Your task - From the records below, copy out exactly the lines from the one containing "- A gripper" to the one containing "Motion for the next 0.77", both included. Add nothing else.

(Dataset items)
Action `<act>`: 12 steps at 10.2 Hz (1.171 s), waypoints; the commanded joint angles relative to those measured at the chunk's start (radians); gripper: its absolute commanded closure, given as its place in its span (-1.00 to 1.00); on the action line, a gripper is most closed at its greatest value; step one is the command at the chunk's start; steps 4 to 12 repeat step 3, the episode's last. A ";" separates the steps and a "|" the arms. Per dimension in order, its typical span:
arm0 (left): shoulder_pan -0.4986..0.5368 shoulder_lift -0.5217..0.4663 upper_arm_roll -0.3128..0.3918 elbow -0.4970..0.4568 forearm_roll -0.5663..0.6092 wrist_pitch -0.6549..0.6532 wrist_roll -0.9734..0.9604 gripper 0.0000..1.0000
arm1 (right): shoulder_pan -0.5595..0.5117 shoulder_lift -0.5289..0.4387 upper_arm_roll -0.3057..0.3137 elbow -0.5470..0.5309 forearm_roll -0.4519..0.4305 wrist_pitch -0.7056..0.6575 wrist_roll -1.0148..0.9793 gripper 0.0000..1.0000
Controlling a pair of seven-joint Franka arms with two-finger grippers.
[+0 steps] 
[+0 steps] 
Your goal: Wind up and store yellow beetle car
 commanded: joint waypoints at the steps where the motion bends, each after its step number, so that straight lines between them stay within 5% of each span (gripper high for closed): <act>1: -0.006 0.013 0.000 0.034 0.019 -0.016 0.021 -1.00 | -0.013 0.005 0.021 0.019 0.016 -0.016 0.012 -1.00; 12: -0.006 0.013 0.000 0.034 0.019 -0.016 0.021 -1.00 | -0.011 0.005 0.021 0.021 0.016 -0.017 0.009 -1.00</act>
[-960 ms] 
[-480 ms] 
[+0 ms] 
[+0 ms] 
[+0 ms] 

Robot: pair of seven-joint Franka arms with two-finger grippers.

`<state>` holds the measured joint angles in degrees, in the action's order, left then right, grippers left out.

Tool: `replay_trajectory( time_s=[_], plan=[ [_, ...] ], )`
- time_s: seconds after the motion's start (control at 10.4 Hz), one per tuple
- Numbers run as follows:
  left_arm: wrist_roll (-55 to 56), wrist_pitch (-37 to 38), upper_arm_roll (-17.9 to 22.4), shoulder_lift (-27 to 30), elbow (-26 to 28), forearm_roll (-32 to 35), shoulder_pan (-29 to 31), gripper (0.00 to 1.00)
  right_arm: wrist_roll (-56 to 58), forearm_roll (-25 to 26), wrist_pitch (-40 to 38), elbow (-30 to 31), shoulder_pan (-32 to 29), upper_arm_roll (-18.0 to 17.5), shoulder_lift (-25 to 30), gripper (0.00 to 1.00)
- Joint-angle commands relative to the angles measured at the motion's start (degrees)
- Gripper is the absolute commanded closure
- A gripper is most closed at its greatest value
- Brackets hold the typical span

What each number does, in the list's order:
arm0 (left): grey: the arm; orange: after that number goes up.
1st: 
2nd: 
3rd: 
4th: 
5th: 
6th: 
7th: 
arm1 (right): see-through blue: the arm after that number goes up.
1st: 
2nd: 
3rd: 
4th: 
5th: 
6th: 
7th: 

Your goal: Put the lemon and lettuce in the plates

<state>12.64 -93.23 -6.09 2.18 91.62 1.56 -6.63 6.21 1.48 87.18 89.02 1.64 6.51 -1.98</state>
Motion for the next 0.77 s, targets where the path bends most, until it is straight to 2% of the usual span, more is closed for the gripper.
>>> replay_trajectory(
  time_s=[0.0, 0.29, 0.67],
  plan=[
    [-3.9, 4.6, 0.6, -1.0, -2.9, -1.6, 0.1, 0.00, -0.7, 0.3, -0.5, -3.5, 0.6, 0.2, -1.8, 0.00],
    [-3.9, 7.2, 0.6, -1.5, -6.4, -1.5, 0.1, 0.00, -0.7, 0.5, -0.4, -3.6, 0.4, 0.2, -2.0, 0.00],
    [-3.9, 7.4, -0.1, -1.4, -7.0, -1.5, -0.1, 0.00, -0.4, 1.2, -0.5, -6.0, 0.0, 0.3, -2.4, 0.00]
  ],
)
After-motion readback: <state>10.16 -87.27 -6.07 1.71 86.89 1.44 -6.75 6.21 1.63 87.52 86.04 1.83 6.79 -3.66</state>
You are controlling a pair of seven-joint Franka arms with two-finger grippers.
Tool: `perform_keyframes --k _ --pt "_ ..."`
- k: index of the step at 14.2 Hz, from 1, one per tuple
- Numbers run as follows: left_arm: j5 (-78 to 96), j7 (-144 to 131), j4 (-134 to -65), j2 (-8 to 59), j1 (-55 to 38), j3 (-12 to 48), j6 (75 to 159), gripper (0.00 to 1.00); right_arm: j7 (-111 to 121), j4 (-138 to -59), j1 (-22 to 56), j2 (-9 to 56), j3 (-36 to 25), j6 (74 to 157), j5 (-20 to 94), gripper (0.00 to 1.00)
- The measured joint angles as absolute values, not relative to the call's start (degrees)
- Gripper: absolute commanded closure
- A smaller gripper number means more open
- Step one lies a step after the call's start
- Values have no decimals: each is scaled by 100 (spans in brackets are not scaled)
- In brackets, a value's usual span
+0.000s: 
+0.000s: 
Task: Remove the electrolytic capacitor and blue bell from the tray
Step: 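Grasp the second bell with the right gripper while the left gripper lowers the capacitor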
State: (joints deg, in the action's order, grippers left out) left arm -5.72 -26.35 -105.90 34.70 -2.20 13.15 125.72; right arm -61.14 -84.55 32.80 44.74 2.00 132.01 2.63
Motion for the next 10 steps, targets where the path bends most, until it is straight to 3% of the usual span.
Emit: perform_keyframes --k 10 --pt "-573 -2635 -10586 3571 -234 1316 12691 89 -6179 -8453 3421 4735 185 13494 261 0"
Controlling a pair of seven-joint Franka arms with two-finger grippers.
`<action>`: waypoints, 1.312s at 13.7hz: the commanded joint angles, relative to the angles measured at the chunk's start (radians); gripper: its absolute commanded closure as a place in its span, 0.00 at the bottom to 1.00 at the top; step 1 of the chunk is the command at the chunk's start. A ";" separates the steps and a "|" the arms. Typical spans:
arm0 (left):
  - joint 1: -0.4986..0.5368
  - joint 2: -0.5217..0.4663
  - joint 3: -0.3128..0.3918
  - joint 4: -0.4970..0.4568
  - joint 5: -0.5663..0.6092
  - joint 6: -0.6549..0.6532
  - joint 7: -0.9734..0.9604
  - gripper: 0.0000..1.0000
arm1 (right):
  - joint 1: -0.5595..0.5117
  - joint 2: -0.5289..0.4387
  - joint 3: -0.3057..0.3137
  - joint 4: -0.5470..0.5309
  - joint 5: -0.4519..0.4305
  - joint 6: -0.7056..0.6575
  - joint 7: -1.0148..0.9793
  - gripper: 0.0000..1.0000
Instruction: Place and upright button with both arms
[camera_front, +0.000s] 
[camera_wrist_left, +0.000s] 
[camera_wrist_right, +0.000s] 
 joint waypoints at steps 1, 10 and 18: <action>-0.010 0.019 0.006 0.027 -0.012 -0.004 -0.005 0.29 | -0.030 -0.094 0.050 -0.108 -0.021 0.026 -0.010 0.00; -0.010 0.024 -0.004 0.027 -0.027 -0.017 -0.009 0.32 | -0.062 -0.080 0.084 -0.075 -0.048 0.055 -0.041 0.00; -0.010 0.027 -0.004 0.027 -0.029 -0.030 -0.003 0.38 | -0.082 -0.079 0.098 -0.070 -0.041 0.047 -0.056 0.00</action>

Solution for this task -
- A gripper is most closed at its greatest value
- Brackets hold the typical span

What each number does, in the list's order:
arm0 (left): grey: the arm; orange: after that number goes up.
1st: 
2nd: 
3rd: 
4th: 
5th: 
6th: 
7th: 
arm1 (right): see-through blue: the arm after that number goes up.
1st: 
2nd: 
3rd: 
4th: 
5th: 
6th: 
7th: 

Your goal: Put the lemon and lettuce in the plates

<state>12.64 -93.23 -6.09 2.18 91.62 1.56 -6.63 6.21 1.48 87.18 89.02 1.64 6.51 -1.98</state>
Motion for the next 0.77 s, targets where the path bends most, until it is straight to 2% of the usual span, more is closed for the gripper.

This output is complete, so the exercise is closed.